I lean my head against the hard wall and close my eyes. My chest rises and falls, so I know I’m breathing. The crushed dreams in this place that soaked into the air and drip down the walls and that hover around me are suffocating. That’s why I hate this place. I don’t mind sitting a night in a cell. I’ve done it before, but I can’t stand the despair that stains each cell, no matter which one I’m put in. I can’t escape it. I can’t fly here. I can’t even dream.
And without that, I am nothing. Without my dreams, I’m the no-good asshole that everyone thinks I am. I wait. And wait. I drift off, hoping for the night to pass quickly.
The bars on my cell rattle. “Chadwick.”
Shit. I jerk my head off the wall and open my eyes. Through the murky air, the outline of my dad stands tall. His large intimidating form is like a visiting demon. Any second, I expect smoke to trail into the room and his red eyes to pierce the darkness.
“Hey, Daddio.” I don’t bother anymore to convince him to call me Chad. He says that it’s unprofessional, that people won’t take me seriously with a one-syllable name. Fuck that.
“Again, Chadwick?” He tries to hide the disdain and the disgust but it’s there on the subtle edge of his tone. Without looking, I picture the cold glint in his eyes and the deep furrows on his brow. He won’t take me seriously. I’ve always seen to it that he doesn’t.
“I didn’t want to see it come down to this. I hoped you’d come around on your own.”
I hold back my usual flip answer. Discouragement and sadness weighs his words. They surprise me. Like in the dark, alone with me, he can let his true feelings show. Once upon a time, we had a real relationship.
“Dad?” I feel him out. Hoping he’ll talk to me. Hoping he’ll listen. Maybe this one time. That’s all I need. A small crack that I can wedge open and convince him to hear me out. Maybe. Just maybe. For a brief second, the sweet scent of hope battles the despair in this room.
He clears his throat and I can see him visibly shake off the emotion, any sense of attachment he had to me. It’s back to business.
“Chadwick. Use the night to sober up and think about your future. Hopefully in the morning, you’ll have a different perspective.”
I bite back a snort and a sarcastic comment. I don’t bother telling him I had one drink.
“I’ll give you tomorrow to clean up your act and rethink your life. But the next morning, I expect you at my office at 8 a.m. sharp.”
Then he leaves.
The next morning, I stumble back to the beach house I share with Jimmy. The place reeks of booze and girls like he invited the whole town back for a party.
His arm dangles off the couch. A smooth white leg sticks out of the blanket covering him and his girlfriend. I try and sneak past into the kitchen. I just want a cold glass of water and a hot shower.

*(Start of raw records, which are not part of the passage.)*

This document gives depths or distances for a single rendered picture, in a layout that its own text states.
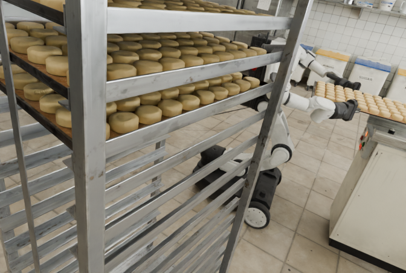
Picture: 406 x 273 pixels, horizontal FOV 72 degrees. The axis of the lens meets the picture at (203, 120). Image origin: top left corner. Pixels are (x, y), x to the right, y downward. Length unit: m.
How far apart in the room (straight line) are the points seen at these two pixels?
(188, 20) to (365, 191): 1.69
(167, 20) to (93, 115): 0.17
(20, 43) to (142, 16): 0.25
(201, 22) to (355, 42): 5.59
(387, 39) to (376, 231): 4.35
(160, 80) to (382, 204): 1.75
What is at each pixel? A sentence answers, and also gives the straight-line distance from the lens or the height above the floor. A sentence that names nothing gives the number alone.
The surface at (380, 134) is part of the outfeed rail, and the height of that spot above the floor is 0.89.
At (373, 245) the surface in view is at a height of 0.17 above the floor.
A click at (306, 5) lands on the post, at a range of 0.81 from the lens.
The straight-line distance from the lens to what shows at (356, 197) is 2.00.
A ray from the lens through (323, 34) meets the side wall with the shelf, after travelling 6.05.
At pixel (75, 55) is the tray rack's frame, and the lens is 0.33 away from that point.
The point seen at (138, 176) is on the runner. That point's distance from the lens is 0.51.
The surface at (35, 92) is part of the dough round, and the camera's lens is 0.60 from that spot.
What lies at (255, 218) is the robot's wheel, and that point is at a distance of 2.07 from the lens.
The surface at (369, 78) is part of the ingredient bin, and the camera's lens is 5.42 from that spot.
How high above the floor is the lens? 1.47
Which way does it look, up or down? 26 degrees down
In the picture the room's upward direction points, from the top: 10 degrees clockwise

“Chad? Is that you?” Andrea asks.
Jimmy’s been seeing her ever since I’ve known him. I know she wishes I’d stop crashing here, stop taking advantage of Jimmy. What she doesn’t know is that a nice sum of money is deposited into Jimmy’s account every month. I’m not a freeloader. I head into the kitchen and pour a glass of water from the tap. The cold liquid feels good trailing through my chest.
“Hey, can I talk with you?” She pads into the kitchen, the blanket wrapped around her.

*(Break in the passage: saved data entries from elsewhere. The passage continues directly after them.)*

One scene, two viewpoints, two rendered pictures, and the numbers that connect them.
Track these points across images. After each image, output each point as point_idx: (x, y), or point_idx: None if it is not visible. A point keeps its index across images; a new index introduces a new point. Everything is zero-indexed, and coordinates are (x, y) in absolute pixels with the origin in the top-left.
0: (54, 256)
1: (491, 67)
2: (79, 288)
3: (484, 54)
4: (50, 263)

“You two have quite the night last night?”
She shrugs. Her black curly hair is frizzing out all over the place. She jumps up onto the counter. A tentative look crosses her face. It’s no coincidence she’s talking to me while Jimmy’s out cold. I grip the glass afraid it’s going to break.
“How many years have you been living with Jimmy?”
“A couple.” Actually three. But since Carly and I broke up and I stopped any serious relationships I’ve been here more often. With a serious girl, I could crash at her place and give Jimmy and Andrea privacy. But lately, I’ve been here. Every night. I know what’s coming next. I can sense it.
“You know we love you. Jimmy would never say anything to hurt you or your relationship with him.”
“Yeah. I know.” I sound a lot tougher than I feel.
“But Jimmy and I’ve been talking. Thinking about moving our relationship to the next level.”
I hear her message loud and clear. She wants me gone. She wants to rope my best friend into marriage. Give him a couple kids and start a mommy club with diapers and bottles and shit like that.
“Am I cramping your style?”
She puts on a puppy-dog face, the pitying look I can’t stand. “No, we love having you here. It’s just that. Well. You know.”